Cincinnatus Town was initially a Christian neighborhood in Jamshed Town in Karachi, Sindh, Pakistan.

The planners
Pedro D'Souza and his colleague George Britto, the town planners designed Cincinnatus Town, with its front on Britto Road and the back on Seth Mahomed Ali Habib Road.

D'Souza was a brilliant engineer who studied in St. Xavier's College in Bombay. He died on December 31, 1912. He was buried in the Christian Cemetery Gora Kabristan in Karachi.

The city honoured the planners by naming Pedro D'Souza road and 
Britto Road after them.

The town
A description of the origin and history of Cincinnatus Town is cited in the book The Origin and Evolution of St. Lawrence's Parish.

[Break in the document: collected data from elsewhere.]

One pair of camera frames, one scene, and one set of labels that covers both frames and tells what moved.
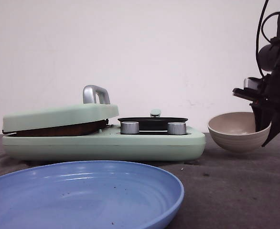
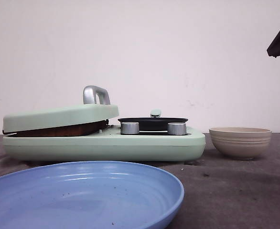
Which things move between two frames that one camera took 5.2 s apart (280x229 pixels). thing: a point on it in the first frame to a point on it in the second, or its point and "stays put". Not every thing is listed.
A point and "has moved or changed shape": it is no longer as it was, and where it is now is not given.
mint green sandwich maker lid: x=96 y=106 stays put
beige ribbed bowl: x=236 y=132 has moved or changed shape
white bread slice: x=91 y=129 stays put
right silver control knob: x=177 y=128 stays put
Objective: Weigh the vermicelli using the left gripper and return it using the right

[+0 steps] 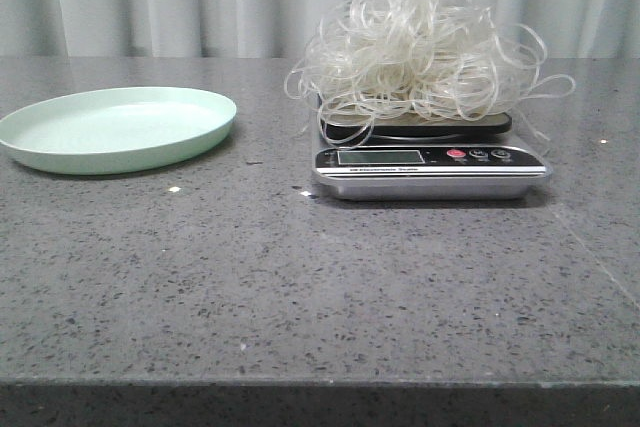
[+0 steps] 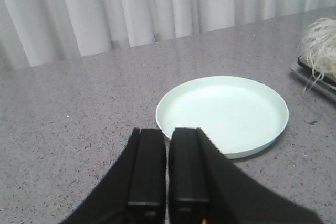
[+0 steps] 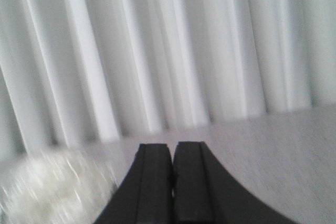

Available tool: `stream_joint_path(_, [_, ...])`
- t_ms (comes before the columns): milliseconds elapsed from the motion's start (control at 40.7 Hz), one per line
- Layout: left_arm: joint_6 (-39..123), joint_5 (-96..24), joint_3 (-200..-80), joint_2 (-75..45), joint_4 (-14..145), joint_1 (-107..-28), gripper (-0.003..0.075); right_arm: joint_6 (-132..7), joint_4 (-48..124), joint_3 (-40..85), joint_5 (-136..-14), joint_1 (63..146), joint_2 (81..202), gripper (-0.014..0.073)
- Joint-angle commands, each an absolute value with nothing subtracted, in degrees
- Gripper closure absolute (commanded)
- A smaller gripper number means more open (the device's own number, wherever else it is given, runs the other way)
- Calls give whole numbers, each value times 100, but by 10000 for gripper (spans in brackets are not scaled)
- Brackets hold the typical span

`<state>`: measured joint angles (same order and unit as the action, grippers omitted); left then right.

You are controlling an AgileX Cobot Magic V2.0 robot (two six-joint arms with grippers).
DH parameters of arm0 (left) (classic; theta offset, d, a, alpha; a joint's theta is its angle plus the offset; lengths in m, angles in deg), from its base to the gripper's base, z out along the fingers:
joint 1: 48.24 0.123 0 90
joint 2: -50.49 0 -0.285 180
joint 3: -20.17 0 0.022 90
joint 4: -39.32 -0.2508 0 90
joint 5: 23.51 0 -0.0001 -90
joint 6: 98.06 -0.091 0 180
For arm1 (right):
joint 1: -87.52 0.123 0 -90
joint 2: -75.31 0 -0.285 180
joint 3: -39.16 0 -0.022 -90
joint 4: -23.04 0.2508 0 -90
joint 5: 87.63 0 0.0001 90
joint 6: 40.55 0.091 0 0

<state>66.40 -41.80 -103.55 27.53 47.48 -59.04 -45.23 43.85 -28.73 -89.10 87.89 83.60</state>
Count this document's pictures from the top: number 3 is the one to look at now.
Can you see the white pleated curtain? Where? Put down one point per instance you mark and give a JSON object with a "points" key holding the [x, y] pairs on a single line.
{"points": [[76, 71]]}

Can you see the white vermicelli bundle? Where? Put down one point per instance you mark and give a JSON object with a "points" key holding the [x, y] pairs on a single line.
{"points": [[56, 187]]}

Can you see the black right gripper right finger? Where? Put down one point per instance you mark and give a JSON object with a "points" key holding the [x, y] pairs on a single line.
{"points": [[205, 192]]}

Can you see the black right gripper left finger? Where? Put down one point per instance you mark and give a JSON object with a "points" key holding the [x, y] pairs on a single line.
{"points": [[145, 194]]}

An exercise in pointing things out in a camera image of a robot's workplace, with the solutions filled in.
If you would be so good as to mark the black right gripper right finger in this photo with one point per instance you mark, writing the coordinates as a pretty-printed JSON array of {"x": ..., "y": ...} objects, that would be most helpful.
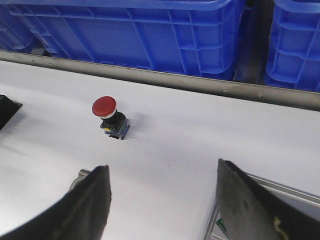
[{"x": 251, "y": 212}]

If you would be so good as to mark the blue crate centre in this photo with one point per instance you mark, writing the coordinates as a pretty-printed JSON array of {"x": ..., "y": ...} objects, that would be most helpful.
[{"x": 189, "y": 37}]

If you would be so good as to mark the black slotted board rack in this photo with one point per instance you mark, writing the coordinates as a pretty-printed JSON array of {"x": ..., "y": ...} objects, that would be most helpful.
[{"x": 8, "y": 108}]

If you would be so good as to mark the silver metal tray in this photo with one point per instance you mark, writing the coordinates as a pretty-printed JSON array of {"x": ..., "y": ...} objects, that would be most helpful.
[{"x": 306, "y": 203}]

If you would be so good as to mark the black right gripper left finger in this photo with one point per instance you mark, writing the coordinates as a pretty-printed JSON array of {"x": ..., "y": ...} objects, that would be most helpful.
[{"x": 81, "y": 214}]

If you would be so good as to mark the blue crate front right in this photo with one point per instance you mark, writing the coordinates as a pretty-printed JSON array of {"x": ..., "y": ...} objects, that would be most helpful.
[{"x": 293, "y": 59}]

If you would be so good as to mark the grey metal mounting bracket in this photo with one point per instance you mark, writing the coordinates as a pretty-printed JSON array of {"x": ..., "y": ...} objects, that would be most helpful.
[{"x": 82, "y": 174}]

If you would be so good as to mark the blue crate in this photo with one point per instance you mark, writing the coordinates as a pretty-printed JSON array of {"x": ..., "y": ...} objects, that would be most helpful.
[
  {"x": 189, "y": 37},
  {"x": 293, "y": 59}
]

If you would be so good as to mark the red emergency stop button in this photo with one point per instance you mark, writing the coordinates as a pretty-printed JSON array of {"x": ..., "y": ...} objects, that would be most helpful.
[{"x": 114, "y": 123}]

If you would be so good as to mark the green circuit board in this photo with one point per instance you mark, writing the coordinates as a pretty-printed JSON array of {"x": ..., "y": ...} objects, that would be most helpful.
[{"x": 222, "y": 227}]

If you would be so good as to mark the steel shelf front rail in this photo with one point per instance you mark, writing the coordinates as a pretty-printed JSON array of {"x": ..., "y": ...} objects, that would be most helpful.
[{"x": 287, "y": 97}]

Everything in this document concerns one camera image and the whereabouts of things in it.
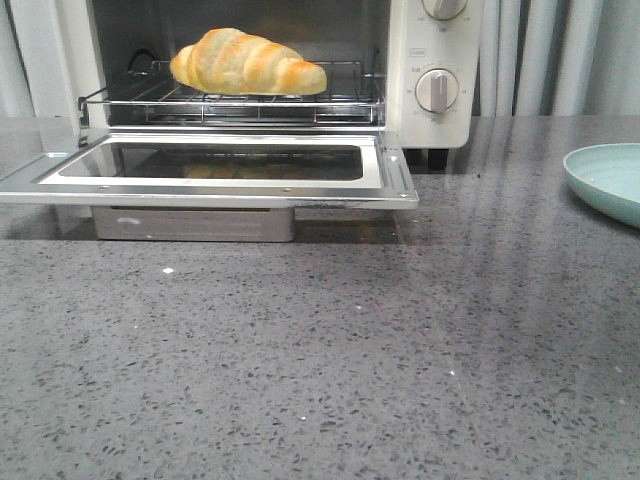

The town was designed with a single lane road linking the new township to the Ismaili Jamaat Khana in Lea Market in 1880. D’Souza structured the colony with St Lawrence's Church at its centre.

Cincinnatus Town was considered to be one of the best planned districts of Karachi. There is a certain far sightedness in laying such broad streets in the precinct a century ago. D'Souza could not have visualised that the town he was designing would one day have high rise buildings in place of Goan style bungalows. Nor could he have conceived that camel carts and horse driven carriages would one day be replaced by buses and motor cars that would need the broad streets of his layout.

The town was named Cincinnatus, after the city of Cincinnati, in Ohio, USA, that as of 2012 had a large Portuguese population migrated from India and Pakistan, Mozambique and Angola. Although another source claims it was named after Goan administrator and politician Cincinatus Fabian D’Abreo.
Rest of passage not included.